Cela ne signifie pas qu’il fermait les yeux sur les questions des droits de l’homme. Jusqu’aux derniers jours de sa vie, il s’est engagé dans diverses actions en faveur de la démocratie en Europe de l’Est, comme en 1998 où « Kultura » a publié la « Déclaration bélarusse de la liberté » signée par les intellectuels biélorusses et, pour le côté polonais, par Andrzej Wajda entre autres. Un an avant sa mort, il essayait de convaincre Czesław Miłosz et Wisława Szymborska de proposer au comité du Prix Nobel l’écrivain biélorusse Wassil Bykau. « Je n’ai pas besoin de t’expliquer que décerner ce prix à un écrivain biélorusse fera, sans exagération, une révolution dans son pays », écrivait-il à l’auteur de la Pensée captive. 

Giedroyc était certes le partisan de l’entente polono-ukrainienne et il critiquait les Polonais pour leur animosité envers ce voisin, mais il protestait aussi lorsque les Ukrainiens travestissaient la vérité. En 1976, après avoir trouvé dans une revue ukrainienne de fausses informations, il s’adressait à Ivan Kedryn-Rudnycki ainsi : 

Il existe bien des problèmes entre Polonais et Ukrainiens, des affaires pénibles ou très dures. Toutefois je ne pense pas qu’il faille se servir d’informations imprécises. L’intérêt de nos nations demande que nous normalisions nos rapports, et cela exige que nous nous disions toute la vérité, droit dans les yeux, la vérité seule. 

 

Quoi faire après Giedroyc ?

Il ne faut pas considérer les concepts de Giedroyc comme un ensemble figé dans le temps. Dans une des interviews, il en parlait ainsi :

Notre positionnement – ce que l’on voit dans les articles de Mieroszewski – passait par des revirements constants. Dans certaines conjonctures, il existait des opportunités pour neutraliser des problèmes. D’autres opportunités, dans d’autres situations. Il est clair qu’il faut s’adapter à chaque changement, même si le succès est plus ou moins grand. Parce que si l’on ne peut influer sur le cours des événements, il est au moins possible de contraindre les gens à penser, à réfléchir. C’est, selon moi, le premier rôle de « Kultura ». Qu’une telle conception ou telle autre se confirme n’a pas grand intérêt. Ce qui importe c’est d’adhérer au réel. Et aussi il faut compter avec l’opinion internationale. 

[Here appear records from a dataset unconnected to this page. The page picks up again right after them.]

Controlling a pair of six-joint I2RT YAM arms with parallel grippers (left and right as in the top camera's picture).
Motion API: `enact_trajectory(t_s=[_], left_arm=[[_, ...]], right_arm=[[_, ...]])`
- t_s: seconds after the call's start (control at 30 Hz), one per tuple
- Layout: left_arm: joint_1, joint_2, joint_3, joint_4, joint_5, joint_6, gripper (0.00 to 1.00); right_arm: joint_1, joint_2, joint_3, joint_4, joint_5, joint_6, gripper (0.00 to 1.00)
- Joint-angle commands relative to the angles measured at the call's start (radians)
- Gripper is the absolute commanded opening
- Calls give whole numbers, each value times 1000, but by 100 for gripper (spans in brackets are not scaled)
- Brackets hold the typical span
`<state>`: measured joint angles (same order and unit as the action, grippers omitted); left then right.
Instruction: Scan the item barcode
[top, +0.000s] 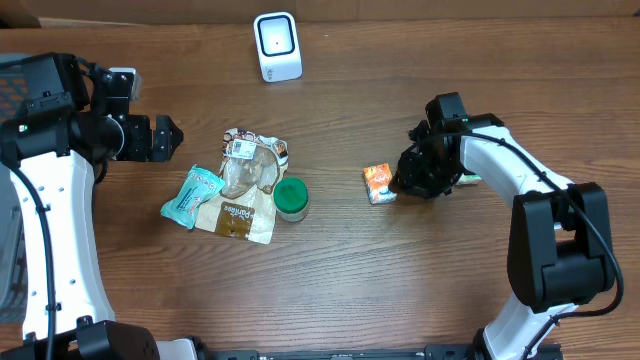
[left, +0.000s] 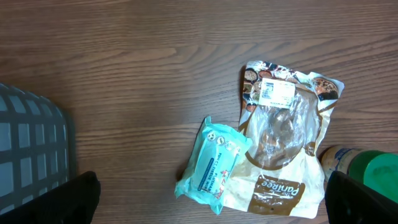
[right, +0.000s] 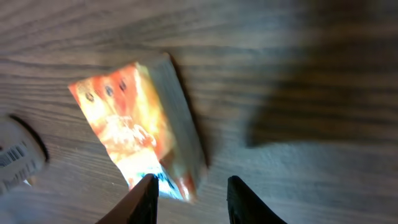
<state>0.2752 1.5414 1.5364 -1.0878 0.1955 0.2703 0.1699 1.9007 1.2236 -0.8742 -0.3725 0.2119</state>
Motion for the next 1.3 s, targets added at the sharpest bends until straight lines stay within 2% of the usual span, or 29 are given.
enact_trajectory(t_s=[0.0, 0.2, 0.37, 0.63, 0.67, 0.73, 0.9, 1.27], left_arm=[[-1, -6, 25, 0, 11, 14, 99], [-1, -6, 25, 0, 11, 14, 100], [-1, -6, 25, 0, 11, 14, 100], [-1, -6, 25, 0, 11, 14, 100], [-1, -6, 25, 0, 11, 14, 100], [-1, -6, 25, 0, 11, 14, 100], [-1, -6, 25, 0, 11, 14, 99], [-1, -6, 25, 0, 11, 14, 100]], right_arm=[[-8, -25, -40, 37, -41, 6, 34], [-8, -25, -107, 103, -41, 28, 34], [-8, -25, -158, 171, -46, 47, 30], [-8, -25, -159, 187, -48, 47, 27], [-8, -25, -159, 189, -48, 47, 25], [-8, -25, -159, 198, -48, 47, 4], [-8, -25, -158, 206, -65, 46, 4], [-84, -42, -142, 188, -505, -114, 4]])
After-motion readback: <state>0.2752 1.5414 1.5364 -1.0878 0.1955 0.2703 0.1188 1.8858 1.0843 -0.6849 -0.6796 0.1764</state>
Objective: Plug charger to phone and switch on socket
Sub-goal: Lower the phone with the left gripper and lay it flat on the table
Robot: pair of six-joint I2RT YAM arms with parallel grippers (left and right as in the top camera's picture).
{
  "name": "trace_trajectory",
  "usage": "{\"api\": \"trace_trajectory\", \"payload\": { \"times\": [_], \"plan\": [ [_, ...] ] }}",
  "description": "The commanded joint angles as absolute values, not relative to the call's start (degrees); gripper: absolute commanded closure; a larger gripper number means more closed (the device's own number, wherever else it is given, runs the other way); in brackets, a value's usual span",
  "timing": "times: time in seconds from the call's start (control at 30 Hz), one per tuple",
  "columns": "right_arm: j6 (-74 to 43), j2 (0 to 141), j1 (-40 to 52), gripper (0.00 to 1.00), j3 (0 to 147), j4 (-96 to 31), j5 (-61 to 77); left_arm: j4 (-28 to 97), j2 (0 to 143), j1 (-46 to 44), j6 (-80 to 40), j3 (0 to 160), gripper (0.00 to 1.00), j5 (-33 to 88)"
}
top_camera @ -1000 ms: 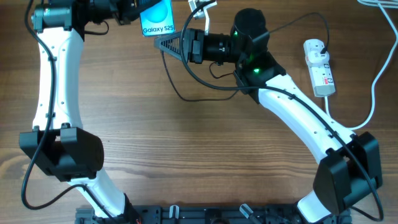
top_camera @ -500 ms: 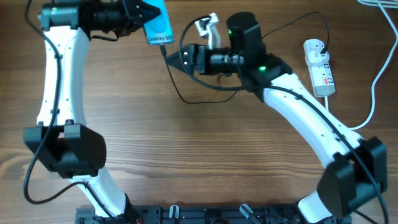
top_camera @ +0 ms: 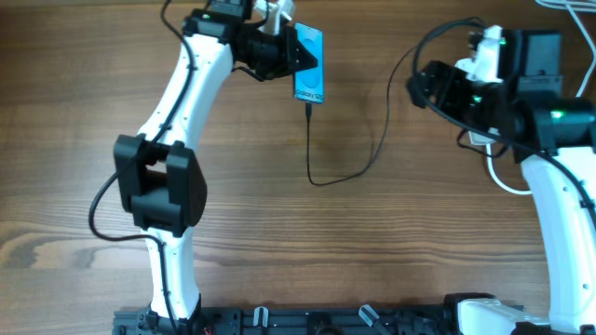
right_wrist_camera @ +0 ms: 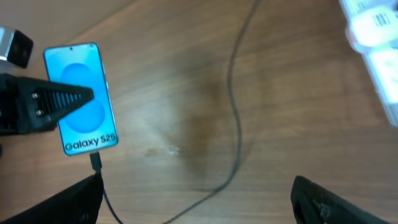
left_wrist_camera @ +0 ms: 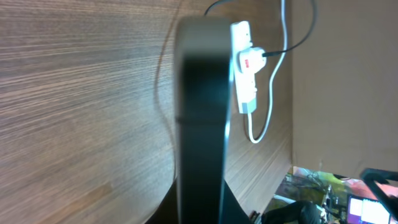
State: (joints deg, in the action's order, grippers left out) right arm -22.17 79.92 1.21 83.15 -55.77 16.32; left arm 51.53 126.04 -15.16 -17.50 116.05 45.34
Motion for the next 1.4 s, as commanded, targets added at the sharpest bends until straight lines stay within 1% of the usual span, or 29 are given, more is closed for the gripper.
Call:
{"api": "trace_trajectory", "payload": {
  "times": [0.0,0.07,0.17,0.53,0.83,0.9,1.1,1.17,1.37],
  "plan": [
    [-19.0,80.3,0.0,0.03,83.8,-57.7,13.5,49.1,128.4,-18.0,-20.0,116.1,0.96,45.4],
    [-19.0,80.4,0.0,0.02,83.8,-58.3,13.1,48.1,129.7,-18.9,-20.0,116.1,0.96,44.7],
    [-18.8,80.4,0.0,0.02,83.8,-58.8,13.1,47.5,132.1,-19.0,-22.0,116.1,0.96,38.0],
    [-18.2,80.5,0.0,0.02,83.0,-59.1,13.4,47.8,138.9,-18.9,-23.0,116.1,0.96,39.6],
    [-18.2,81.8,0.0,0.02,81.7,-58.8,14.0,49.1,140.4,-22.3,-23.2,116.1,0.96,39.7],
    [-18.2,82.2,0.0,0.02,81.7,-58.8,15.1,49.1,141.3,-23.3,-23.2,116.1,0.96,37.4],
    [-18.1,82.2,0.0,0.02,81.7,-58.7,15.0,48.5,143.1,-23.4,-24.4,116.1,0.95,36.8],
    [-18.1,82.2,0.0,0.02,81.7,-58.7,15.0,48.4,143.1,-23.4,-24.4,116.1,0.96,33.2],
    [-18.1,82.2,0.0,0.02,81.7,-58.3,15.0,48.6,143.2,-23.5,-24.5,116.1,0.89,31.2]
  ]
}}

De quelle manière les destinataires de Giedroyc perçoivent-ils ses conceptions ? Sa personne et l’œuvre de « Kultura » sont hélas peu connues en Europe de l’Est. En revanche, les élites de ces pays connaissent et respectent Giedroyc, et considèrent ses idées comme un point de départ. Il y a quelques années, Jaroslaw Hrycak, historien ukrainien de premier plan, s’exprimait ainsi à ce propos : 

Je crains que Giedroyc finisse bientôt par partager le sort de nombreux classiques : on en parle beaucoup mais peu de personnes lisent leurs œuvres, et encore moins les comprennent. Après que son époque soit révolue, nous avons réellement besoin de comprendre Giedroyc de manière adéquate. Ses travaux s’inspirent des contextes historiques qui ne reviendront plus. Beaucoup de ses opinions positives ou négatives ont perdu de leur sens dans le nouveau monde qui a surgi après 1989, puis après le 11 septembre 2001, et après la Révolution orange de 2004. Les relations polono-ukrainiennes se sont heureusement améliorées, mais les deux nations se trouvent face à de nouveaux défis et menaces. Si nous voulons rester honnêtes avec nous-mêmes, nous devons nous poser la question suivante : quoi faire après Giedroyc ?

Andrzej Brzeziecki est rédacteur en chef de la revue « Nowa Europa Wschodnia » (Nouvelle Europe de l’Est) et publie dans « Tygodnik Powszechny ».